CancerWise - March 2009
Google “mesothelioma” and you’ll discover myriad articles, proof of increased awareness of about this relatively rare disease. Interest has piqued since the Sept. 11, 2001, terrorist attacks because workers on the scene at the World Trade Center have experienced respiratory ailments possibly linked to polluted air near the destroyed buildings.
Answering questions about mesothelioma is Anne Tsao, M.D., assistant professor and director of the Mesothelioma Program in the Department of Thoracic/Head and Neck Medical Oncology at MD Anderson.
What is mesothelioma?
Mesothelioma — more precisely malignant mesothelioma — is a cancer of the mesothelium, or lining of the lungs, abdomen or heart. It strikes about 3,000 new patients a year in the United States. Although mesothelioma is most common in the pleura (lungs), it also may occur in the pericardium (lining around the heart) or in the peritoneum (lining of the abdomen).
How is it related to asbestos?
Most people who contract mesothelioma were exposed to asbestos fibers at work or home, often many decades before symptoms appear and the disease is diagnosed. It is believed the initial exposure to asbestos leads to genetic changes that develop slowly and silently over several decades.
Is there a “typical” patient?
Because people in certain jobs are more likely to be exposed to asbestos, mesothelioma affects more men than women. Men and women are equally susceptible to this cancer, but not equally exposed. Because mesothelioma develops slowly, most patients are between 45 and 85 years old when they’re diagnosed.
Why is this disease so difficult to diagnose?
The symptoms — chest or back pain, shortness of breath, a stubborn cough — are nonspecific and could be caused by many disorders. Even in X-rays, mesothelioma may look like lung cancer.
Why is there a sense of urgency when you speak about your work?
Until a few years ago, the treatment options were limited for someone diagnosed with mesothelioma. Most treatments were strictly to relieve pain and suffering, not cure the disease.
Now, because of advances in surgical techniques, staging and treatment, a newly diagnosed patient has many more options. New studies that are looking at combining drugs with surgery and radiation offer hope for a cure.
My sense of urgency comes from the realization that these advances in treatment are most beneficial to those who receive them right after diagnosis, before getting any other treatment. But, even if patients have been treated before, some of the new drugs we are testing in clinical trials may help control the disease. We need to see people with mesothelioma sooner rather than later in their treatment in order to best help them.
Why should newly diagnosed patients seek care at a major cancer center?
Since mesothelioma is such a complex disease, it’s important for patients to receive multidisciplinary care from a team of specialists, possibly including thoracic oncologic surgeons, radiation oncologists, pathologists and pulmonologists.
For a number of reasons, mesothelioma has not been researched very much. A major cancer center that treats hundreds of mesothelioma patients a year will most likely be conducting research that may help patients and eventually lead to a cure.
What is extended surgical staging? How does it help patients?
Extended surgical staging allows us to provide more precise information on how far the cancer has spread, eliminating unnecessary and ineffective treatment and better predicting who might benefit from surgery.

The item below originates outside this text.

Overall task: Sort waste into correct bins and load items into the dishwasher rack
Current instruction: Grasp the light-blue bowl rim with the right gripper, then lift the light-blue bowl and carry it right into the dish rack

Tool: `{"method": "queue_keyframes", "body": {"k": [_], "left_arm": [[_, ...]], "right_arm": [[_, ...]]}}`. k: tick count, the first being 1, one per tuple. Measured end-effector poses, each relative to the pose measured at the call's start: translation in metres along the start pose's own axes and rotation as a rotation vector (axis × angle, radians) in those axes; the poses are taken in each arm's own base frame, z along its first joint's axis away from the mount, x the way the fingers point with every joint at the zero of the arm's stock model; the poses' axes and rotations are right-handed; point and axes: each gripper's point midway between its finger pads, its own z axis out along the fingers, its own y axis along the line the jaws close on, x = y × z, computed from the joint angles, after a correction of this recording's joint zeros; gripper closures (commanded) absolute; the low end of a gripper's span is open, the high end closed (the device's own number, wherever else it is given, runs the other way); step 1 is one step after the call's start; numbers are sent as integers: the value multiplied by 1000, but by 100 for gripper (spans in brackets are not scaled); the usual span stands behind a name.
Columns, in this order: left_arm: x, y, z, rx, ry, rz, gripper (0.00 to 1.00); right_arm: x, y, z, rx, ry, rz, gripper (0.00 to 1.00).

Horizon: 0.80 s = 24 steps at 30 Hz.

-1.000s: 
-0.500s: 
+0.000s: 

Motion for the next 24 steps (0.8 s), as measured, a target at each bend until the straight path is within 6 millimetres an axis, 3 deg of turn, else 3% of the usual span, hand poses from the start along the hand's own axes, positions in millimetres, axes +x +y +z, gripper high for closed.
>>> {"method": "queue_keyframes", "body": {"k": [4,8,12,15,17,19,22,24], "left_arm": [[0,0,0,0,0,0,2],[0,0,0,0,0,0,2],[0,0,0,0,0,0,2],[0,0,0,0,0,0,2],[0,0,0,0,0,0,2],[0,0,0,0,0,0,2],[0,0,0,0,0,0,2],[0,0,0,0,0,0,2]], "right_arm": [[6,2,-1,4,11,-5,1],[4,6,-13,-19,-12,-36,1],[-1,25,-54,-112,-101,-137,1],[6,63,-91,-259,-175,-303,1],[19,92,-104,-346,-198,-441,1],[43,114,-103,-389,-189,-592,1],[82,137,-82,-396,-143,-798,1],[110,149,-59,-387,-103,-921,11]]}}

It often is performed with a special tool called a laparoscope, which is inserted through a small incision in the abdomen.
What should our readers take away from this discussion of mesothelioma?
I would advise people who are concerned or have been diagnosed with mesothelioma to remember the following three things.
Know your risk. If you’ve worked with asbestos, even decades ago, or were somehow exposed to it, tell your doctor and have regular check-ups.
Seek expert care. If you’re diagnosed with mesothelioma, get to an expert — better yet, a team of experts — as soon as you can.
Participate in a research program. Consider joining a research study if it’s appropriate and if your treatment team offers that option. There’s still so much to learn about this devastating disease.